What needs to be done: Output all the data exactly. Pictures do not belong in the copy.

Segment Start: Collected data

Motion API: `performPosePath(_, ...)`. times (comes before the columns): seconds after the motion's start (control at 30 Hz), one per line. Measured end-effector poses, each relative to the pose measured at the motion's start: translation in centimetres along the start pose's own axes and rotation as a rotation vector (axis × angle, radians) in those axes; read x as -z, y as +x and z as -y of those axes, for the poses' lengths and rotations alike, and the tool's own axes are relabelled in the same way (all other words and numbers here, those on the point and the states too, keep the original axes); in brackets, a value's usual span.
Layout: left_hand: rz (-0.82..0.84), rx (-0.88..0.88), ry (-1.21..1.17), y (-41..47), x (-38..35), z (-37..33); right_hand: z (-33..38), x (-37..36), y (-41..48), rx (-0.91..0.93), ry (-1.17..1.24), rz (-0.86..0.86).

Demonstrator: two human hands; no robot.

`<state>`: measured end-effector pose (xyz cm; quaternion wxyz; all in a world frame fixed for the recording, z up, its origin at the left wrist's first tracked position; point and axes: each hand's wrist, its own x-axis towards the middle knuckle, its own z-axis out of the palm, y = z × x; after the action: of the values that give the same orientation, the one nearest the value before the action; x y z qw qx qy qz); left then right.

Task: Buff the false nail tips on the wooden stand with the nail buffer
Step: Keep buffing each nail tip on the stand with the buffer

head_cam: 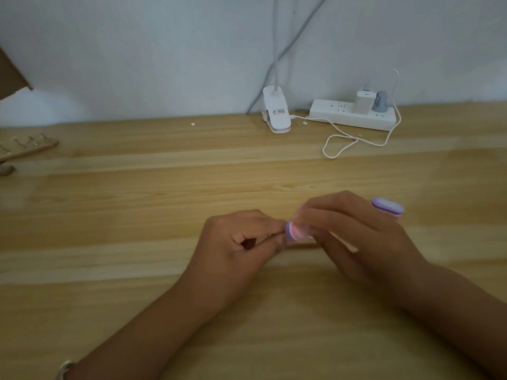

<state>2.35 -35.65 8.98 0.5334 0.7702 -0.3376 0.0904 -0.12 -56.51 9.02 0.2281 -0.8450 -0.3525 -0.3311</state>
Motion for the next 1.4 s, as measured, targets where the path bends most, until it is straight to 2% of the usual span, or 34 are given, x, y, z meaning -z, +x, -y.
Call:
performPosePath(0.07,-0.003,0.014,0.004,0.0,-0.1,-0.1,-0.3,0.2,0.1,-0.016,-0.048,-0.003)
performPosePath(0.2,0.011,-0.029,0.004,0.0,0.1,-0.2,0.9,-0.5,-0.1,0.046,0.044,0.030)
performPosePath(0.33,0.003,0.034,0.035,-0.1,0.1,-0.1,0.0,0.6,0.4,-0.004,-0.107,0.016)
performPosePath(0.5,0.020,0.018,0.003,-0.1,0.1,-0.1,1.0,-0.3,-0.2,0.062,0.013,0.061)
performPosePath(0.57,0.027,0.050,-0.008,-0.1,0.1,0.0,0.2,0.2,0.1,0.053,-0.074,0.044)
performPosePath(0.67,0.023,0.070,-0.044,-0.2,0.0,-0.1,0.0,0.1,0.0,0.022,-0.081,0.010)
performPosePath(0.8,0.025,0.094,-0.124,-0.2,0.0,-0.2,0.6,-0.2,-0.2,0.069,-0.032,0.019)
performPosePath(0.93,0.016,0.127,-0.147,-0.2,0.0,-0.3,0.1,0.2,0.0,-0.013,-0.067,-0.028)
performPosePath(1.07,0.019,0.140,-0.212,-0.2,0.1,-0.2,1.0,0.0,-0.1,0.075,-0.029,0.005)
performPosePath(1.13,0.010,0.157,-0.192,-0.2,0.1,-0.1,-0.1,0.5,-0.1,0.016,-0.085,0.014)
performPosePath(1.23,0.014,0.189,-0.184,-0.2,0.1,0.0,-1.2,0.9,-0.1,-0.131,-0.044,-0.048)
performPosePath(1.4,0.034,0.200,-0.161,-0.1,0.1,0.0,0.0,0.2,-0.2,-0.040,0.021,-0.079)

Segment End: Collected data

Solved problem:
Motion API: `performPosePath(_, ...)`. times (comes before the columns): seconds after the motion's start (control at 30 Hz), one per line. Measured end-effector poses, each relative to the pose measured at the motion's start: translation in centimetres along the start pose's own axes and rotation as a rotation vector (axis × angle, radians) in those axes; read x as -z, y as +x and z as -y of those axes, for the poses' lengths and rotations alike, and the tool's own axes are relabelled in the same way (all other words and numbers here, those on the point and the states too, keep the original axes); in brackets, a value's usual span.
Layout: left_hand: rz (-0.82..0.84), rx (-0.88..0.88), ry (-1.21..1.17), y (-41..47), x (-38..35), z (-37..33); right_hand: z (-33..38), x (-37..36), y (-41..48), rx (-0.91..0.93), ry (-1.17..1.24), rz (-0.86..0.86).

Demonstrator: two human hands; no robot.

`<state>`: measured end-effector pose (xyz cm; quaternion wxyz; all in a world frame fixed for the recording, z up, its origin at the left wrist's first tracked position; point and axes: each hand's wrist, its own x-axis towards the middle knuckle, its own z-axis out of the palm, y = z × x; after the action: of the values that give the same orientation, the one nearest the value before the action; x y z qw qx qy qz); left then right.

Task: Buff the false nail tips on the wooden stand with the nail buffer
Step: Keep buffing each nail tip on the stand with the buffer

head_cam: 

<state>2.35 -35.65 8.98 0.5334 0.7702 -0.3376 0.0904 -0.12 -56.51 9.02 0.2281 -0.8450 -0.3525 -0.3311</state>
Motion for the next 1.4 s, as measured, targets where the path bends most, until it is straight to 2% of the usual span, or 34 are given, x, y, z meaning -z, +x, -y.
Call:
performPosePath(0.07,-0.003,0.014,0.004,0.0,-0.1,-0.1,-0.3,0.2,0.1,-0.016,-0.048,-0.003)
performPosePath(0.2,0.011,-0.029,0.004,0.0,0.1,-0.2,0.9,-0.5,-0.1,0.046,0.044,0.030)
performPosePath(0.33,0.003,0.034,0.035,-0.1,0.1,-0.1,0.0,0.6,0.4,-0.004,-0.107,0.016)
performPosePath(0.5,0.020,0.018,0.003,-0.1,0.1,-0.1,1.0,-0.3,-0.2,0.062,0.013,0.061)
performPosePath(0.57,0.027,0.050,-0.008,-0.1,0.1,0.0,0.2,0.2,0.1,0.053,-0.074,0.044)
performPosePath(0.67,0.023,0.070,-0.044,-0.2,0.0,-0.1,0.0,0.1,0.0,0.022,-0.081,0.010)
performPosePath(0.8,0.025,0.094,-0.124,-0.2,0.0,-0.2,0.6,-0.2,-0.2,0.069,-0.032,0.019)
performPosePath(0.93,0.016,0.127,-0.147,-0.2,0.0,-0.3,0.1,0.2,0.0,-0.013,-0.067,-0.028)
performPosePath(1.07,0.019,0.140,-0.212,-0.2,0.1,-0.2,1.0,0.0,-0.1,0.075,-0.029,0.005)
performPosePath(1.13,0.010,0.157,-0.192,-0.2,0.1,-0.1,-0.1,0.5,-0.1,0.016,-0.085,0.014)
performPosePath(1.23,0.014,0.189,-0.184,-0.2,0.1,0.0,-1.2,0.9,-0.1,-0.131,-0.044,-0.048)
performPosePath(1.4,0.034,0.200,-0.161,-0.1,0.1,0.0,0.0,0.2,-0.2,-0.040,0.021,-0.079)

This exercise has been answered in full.